7. Implémentations OAuth développées en interne ou obsolètes
Fonctionnement :
- Les développeurs tentent parfois de créer leur propre solution ou utilisent des bibliothèques obsolètes qui ne sont pas pleinement conformes aux dernières bonnes pratiques OAuth 2.1 et OpenID Connect. Cela peut engendrer des erreurs subtiles, comme la non-validation des signatures des id_token, l’ignorance des revendications d’audience (aud), ou la réutilisation de secrets clients statiques dans des clients publics.
- Le code personnalisé peut accepter des paramètres fournis par l’utilisateur sans une validation correcte, ou omettre des vérifications obligatoires (par exemple, ne pas vérifier le nonce en OIDC), ce qui ouvre la porte à des attaques de type relecture, substitution de jetons, ou usurpation non autorisée.
Contremesures :
- Adopter des bibliothèques et frameworks bien maintenus : privilégiez les SDK soutenus par des éditeurs reconnus ou audités par la communauté (par exemple, les bibliothèques clientes Auth0, les modules OAuth de Spring Security) qui sont régulièrement mis à jour selon les évolutions des spécifications OAuth 2.1 et IANA.
- Effectuer des revues de code rigoureuses et des modélisations de menaces : pour toute intégration personnalisée (par exemple, un fournisseur d’identité tiers), réalisez une analyse des menaces qui détaille chaque étape du flux et garantit que tous les paramètres (iss, aud, nonce, exp, state) sont correctement vérifiés.

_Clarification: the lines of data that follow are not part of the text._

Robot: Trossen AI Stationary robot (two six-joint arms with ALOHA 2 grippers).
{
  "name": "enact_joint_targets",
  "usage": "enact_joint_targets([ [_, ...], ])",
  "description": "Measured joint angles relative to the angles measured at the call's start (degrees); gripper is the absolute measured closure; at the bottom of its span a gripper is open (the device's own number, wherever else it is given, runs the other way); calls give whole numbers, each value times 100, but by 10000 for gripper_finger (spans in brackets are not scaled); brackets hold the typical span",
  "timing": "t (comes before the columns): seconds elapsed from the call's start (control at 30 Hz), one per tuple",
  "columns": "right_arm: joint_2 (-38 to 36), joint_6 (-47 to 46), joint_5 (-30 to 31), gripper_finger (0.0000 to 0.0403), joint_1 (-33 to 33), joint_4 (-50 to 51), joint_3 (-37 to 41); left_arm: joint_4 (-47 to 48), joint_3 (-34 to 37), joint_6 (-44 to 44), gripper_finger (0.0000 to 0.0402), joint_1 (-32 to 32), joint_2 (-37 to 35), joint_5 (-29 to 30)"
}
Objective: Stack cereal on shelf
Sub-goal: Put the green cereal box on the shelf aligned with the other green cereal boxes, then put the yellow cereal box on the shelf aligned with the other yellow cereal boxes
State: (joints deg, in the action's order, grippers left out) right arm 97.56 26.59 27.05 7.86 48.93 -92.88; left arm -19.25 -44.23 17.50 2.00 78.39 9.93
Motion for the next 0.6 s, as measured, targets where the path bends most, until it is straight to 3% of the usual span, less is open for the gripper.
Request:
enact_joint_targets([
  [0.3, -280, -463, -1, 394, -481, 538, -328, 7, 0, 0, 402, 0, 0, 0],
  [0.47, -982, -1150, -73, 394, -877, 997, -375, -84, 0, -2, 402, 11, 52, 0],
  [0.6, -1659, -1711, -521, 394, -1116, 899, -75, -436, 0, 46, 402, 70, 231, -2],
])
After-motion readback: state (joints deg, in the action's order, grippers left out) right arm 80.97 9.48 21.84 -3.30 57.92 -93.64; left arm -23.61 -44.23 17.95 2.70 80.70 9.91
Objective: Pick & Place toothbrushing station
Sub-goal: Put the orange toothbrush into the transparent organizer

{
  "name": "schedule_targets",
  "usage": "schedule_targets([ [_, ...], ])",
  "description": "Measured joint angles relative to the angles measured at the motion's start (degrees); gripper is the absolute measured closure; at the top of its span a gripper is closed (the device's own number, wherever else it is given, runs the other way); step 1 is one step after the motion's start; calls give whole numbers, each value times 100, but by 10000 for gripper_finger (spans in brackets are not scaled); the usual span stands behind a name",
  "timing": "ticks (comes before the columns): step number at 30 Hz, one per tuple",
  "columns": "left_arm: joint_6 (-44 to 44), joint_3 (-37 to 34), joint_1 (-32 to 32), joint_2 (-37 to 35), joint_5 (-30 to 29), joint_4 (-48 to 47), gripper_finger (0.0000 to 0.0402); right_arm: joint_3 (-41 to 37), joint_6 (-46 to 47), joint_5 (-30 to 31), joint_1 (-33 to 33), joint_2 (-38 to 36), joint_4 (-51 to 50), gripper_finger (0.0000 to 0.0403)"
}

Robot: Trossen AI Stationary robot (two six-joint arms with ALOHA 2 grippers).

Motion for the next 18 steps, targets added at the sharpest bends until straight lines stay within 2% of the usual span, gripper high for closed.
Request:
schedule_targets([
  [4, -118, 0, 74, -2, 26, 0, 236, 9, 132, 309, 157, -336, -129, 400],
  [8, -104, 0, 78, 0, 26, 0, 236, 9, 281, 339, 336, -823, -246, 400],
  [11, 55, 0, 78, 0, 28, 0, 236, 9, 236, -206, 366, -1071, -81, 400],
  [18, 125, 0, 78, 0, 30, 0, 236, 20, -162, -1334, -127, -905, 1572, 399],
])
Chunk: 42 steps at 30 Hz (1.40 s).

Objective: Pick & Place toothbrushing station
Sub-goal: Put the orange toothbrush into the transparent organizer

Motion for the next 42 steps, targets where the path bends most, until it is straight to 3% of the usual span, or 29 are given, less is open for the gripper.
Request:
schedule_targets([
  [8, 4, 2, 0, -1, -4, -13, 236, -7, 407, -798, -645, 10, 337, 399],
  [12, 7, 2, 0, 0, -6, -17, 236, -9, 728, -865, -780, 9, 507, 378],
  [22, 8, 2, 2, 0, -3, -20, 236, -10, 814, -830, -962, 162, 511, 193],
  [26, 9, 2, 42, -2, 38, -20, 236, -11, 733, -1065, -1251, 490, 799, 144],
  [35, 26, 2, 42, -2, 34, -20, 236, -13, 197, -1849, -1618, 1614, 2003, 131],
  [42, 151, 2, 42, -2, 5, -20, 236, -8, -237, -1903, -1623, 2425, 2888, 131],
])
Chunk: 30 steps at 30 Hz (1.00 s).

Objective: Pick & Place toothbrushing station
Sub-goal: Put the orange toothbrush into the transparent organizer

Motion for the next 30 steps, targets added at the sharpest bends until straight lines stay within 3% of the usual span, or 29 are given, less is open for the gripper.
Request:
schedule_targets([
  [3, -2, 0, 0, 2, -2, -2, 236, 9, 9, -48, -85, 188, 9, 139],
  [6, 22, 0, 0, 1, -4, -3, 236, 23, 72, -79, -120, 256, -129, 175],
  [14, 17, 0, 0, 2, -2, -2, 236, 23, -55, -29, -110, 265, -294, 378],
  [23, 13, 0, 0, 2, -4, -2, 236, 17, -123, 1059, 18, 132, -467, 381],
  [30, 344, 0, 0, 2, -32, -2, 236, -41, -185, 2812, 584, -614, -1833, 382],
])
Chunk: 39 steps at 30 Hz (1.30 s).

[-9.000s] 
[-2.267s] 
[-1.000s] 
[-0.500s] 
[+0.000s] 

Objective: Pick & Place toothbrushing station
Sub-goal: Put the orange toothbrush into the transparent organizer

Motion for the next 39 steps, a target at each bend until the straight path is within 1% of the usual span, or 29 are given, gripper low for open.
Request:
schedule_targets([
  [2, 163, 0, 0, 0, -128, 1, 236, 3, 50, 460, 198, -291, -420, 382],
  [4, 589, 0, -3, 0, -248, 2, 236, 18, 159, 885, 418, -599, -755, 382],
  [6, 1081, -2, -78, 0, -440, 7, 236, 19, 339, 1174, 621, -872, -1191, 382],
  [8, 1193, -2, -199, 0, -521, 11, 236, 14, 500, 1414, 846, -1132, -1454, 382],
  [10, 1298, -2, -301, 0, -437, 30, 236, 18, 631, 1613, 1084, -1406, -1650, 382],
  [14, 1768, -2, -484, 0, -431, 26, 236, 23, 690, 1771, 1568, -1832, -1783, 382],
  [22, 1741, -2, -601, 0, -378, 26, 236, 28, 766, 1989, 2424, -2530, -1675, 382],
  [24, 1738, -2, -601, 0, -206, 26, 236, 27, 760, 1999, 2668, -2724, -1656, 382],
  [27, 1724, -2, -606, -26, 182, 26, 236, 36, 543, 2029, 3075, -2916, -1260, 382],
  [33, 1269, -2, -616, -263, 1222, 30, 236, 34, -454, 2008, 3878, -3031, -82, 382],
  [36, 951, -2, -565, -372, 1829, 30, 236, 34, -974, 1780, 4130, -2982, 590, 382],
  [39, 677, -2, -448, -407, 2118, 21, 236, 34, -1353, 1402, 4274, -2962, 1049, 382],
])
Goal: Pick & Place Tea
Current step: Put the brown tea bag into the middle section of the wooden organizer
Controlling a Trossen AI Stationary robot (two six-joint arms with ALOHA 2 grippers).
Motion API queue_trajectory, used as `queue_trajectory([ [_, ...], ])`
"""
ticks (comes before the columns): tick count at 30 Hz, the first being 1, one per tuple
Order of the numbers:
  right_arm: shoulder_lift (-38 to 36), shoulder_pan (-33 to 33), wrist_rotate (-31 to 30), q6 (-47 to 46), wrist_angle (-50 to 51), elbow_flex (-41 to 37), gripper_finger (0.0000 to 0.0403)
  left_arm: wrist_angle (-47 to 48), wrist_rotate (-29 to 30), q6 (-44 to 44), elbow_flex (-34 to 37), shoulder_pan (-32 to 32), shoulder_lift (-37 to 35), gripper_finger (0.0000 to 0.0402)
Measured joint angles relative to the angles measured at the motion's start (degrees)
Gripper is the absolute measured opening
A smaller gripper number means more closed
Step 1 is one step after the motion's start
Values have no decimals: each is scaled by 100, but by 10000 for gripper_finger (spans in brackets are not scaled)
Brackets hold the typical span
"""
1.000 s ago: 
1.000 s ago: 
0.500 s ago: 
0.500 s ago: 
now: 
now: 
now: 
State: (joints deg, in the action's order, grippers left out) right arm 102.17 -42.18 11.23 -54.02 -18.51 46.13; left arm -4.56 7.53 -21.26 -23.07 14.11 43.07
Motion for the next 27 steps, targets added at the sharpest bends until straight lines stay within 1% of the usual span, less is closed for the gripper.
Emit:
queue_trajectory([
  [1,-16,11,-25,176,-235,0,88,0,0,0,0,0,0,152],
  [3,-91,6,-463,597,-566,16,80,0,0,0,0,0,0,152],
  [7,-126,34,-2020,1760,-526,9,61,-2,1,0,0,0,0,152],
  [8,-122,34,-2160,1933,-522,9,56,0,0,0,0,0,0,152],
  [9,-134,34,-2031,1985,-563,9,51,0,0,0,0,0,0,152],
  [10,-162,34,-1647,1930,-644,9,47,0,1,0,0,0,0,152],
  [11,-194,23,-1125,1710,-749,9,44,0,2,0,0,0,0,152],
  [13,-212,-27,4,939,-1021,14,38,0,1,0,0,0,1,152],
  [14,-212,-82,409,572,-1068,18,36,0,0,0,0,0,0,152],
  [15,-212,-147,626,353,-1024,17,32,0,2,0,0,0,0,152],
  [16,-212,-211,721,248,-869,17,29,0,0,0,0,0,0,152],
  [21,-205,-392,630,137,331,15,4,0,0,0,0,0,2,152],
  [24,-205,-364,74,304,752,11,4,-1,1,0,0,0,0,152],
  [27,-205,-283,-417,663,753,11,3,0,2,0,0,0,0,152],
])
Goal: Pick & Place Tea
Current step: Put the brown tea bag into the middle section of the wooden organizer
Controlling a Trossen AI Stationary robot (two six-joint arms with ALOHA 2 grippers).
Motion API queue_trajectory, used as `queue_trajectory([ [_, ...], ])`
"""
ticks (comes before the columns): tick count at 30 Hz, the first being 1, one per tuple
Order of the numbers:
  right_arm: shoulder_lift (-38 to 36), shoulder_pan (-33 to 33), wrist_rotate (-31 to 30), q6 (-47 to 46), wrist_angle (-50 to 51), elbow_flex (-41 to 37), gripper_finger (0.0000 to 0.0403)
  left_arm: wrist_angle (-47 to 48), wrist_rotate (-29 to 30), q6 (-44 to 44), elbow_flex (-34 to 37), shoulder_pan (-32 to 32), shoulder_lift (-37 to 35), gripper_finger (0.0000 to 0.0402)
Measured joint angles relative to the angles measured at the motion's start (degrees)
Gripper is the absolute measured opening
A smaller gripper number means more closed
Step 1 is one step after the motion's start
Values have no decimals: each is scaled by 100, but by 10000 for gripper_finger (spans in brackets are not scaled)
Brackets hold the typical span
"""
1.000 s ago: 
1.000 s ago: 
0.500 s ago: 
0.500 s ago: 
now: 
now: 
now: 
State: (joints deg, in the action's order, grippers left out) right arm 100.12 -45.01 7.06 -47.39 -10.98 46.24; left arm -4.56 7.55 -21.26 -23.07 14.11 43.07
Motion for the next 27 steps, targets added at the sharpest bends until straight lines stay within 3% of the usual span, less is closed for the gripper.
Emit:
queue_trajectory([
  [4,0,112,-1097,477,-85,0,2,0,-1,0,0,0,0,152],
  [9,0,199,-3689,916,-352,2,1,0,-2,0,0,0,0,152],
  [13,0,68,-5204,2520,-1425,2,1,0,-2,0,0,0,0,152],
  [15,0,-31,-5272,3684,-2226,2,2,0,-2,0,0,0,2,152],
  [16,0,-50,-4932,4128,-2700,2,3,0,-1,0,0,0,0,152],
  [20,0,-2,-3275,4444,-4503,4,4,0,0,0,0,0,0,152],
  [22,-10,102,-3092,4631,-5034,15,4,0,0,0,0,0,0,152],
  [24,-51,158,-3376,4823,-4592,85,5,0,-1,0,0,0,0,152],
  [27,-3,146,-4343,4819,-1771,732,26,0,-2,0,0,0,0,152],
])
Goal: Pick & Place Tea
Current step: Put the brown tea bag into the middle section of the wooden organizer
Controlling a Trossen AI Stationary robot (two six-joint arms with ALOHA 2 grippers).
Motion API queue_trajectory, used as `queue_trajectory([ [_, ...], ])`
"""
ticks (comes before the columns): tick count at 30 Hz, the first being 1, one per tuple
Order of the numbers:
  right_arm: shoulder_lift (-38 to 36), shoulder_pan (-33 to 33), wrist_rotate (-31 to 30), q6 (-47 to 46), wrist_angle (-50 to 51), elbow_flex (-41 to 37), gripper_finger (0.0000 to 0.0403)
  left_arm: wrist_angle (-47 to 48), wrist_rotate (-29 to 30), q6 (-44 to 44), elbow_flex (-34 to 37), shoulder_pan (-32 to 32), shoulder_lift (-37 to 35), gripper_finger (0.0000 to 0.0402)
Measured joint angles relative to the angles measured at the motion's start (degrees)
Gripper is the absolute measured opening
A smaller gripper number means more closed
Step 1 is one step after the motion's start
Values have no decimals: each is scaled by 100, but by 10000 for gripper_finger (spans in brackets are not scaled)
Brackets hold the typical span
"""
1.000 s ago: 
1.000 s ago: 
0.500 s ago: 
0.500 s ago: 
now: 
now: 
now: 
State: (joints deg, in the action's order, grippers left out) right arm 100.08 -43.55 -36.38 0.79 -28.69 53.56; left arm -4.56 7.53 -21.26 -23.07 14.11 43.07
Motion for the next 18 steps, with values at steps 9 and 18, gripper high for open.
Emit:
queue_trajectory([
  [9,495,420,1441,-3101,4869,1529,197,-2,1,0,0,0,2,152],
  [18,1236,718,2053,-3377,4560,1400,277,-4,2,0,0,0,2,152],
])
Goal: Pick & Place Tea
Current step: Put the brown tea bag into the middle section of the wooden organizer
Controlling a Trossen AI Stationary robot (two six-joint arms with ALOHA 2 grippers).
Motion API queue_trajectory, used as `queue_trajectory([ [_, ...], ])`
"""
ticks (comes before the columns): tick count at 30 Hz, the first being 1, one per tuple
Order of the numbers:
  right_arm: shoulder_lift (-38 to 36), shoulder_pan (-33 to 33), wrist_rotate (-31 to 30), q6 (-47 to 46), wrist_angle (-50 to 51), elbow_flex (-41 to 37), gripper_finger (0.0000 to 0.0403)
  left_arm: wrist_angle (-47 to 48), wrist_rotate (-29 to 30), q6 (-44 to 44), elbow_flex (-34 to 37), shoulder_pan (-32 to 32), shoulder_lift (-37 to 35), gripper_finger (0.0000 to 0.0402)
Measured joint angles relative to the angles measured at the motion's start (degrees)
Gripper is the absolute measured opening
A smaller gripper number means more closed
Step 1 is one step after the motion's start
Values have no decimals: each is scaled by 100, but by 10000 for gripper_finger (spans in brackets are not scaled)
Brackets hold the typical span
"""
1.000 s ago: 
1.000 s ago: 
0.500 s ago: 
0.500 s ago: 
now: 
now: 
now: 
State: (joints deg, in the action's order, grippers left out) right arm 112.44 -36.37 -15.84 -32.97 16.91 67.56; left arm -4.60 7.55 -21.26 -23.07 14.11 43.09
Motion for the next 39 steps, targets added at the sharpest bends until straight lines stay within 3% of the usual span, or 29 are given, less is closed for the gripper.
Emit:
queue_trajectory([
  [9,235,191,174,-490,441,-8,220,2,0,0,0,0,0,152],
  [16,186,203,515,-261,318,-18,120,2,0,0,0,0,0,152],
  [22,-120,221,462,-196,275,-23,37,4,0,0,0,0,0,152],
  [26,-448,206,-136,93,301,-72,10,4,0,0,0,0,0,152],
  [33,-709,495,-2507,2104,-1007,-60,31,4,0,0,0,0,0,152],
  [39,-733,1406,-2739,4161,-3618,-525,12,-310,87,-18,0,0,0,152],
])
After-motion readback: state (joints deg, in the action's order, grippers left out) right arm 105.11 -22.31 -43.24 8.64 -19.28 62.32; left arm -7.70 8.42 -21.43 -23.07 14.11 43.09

- Se tenir à jour avec les RFC et les avis de sécurité : les vulnérabilités liées à OAuth (CVE) et les meilleures pratiques évoluent rapidement. Abonnez-vous à la liste de diffusion de sécurité OAuth et procédez régulièrement à des audits de votre configuration en vous référant aux dernières recommandations IETF (ex : PKCE obligatoire, dépréciation du flux implicite, exigence de la preuve de possession lorsque possible).
Points clés à retenir sur les vulnérabilités OAuth
- Pour déployer OAuth de manière sécurisée et fiable, appliquez une validation rigoureuse des URI de redirection, des paramètres state et des signatures de jetons ; adoptez PKCE pour tous les clients publics ; et respectez le principe du moindre privilège dans les demandes de périmètres d’accès.
- Assurez le stockage et une transmission sécurisée des jetons (privilégiez les cookies HttpOnly au stockage local) et mettez en place la révocation de jetons avec une introspection continue.
- Utilisez des bibliothèques OAuth reconnues par la communauté, suivez les évolutions des recommandations IETF/OAuth 2.1 et maintenez une journalisation et une surveillance efficace pour détecter rapidement toute utilisation abusive.
En traitant de manière proactive ces vulnérabilités OAuth courantes, les organisations réduisent significativement les risques de vol d’identifiants, d’accès non autorisé aux API et de fuites massives de données liées à des intégrations OAuth défaillantes.